• **Your objective**
Would you write out the whole listing below exactly as given?

+++ Dataset content +++

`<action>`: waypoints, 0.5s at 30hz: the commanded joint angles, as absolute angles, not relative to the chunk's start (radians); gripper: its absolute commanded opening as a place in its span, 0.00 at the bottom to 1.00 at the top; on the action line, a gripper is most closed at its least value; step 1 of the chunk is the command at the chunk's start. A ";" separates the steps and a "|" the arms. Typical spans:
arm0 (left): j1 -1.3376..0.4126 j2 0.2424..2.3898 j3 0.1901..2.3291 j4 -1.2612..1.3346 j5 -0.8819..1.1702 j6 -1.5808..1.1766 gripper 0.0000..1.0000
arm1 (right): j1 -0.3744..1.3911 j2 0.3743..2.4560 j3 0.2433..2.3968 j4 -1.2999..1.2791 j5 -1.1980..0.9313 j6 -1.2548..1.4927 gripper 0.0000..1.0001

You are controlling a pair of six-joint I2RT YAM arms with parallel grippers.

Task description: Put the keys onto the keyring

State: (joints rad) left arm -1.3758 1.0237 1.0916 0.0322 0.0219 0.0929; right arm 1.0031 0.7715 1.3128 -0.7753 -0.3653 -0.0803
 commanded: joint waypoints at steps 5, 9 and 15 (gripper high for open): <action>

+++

• **Worked solution**
`<action>`: waypoints, 0.5s at 30hz: the commanded joint angles, as absolute angles, not relative to the chunk's start (radians); gripper: its absolute commanded opening as a place in its span, 0.00 at the bottom to 1.00 at the top; on the action line, a gripper is most closed at its least value; step 1 of the chunk is the command at the chunk's start. A ";" separates the steps and a "|" the arms. Typical spans:
arm0 (left): j1 -1.3376..0.4126 j2 0.2424..2.3898 j3 0.1901..2.3291 j4 -1.2612..1.3346 j5 -0.8819..1.1702 j6 -1.5808..1.1766 gripper 0.0000..1.0000
arm1 (right): j1 -0.3744..1.3911 j2 0.3743..2.4560 j3 0.2433..2.3968 j4 -1.2999..1.2791 j5 -1.1980..0.9313 j6 -1.2548..1.4927 gripper 0.0000..1.0001

You are controlling a pair of six-joint I2RT YAM arms with parallel grippers.

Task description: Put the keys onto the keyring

State: (joints rad) left arm -1.3758 1.0237 1.0916 0.0322 0.0219 0.0929; right arm 1.0031 0.7715 1.3128 -0.7753 -0.3653 -0.0803
 commanded: joint waypoints at steps 5, 9 and 15 (gripper high for open): <action>

The exercise has been answered, and the work is done.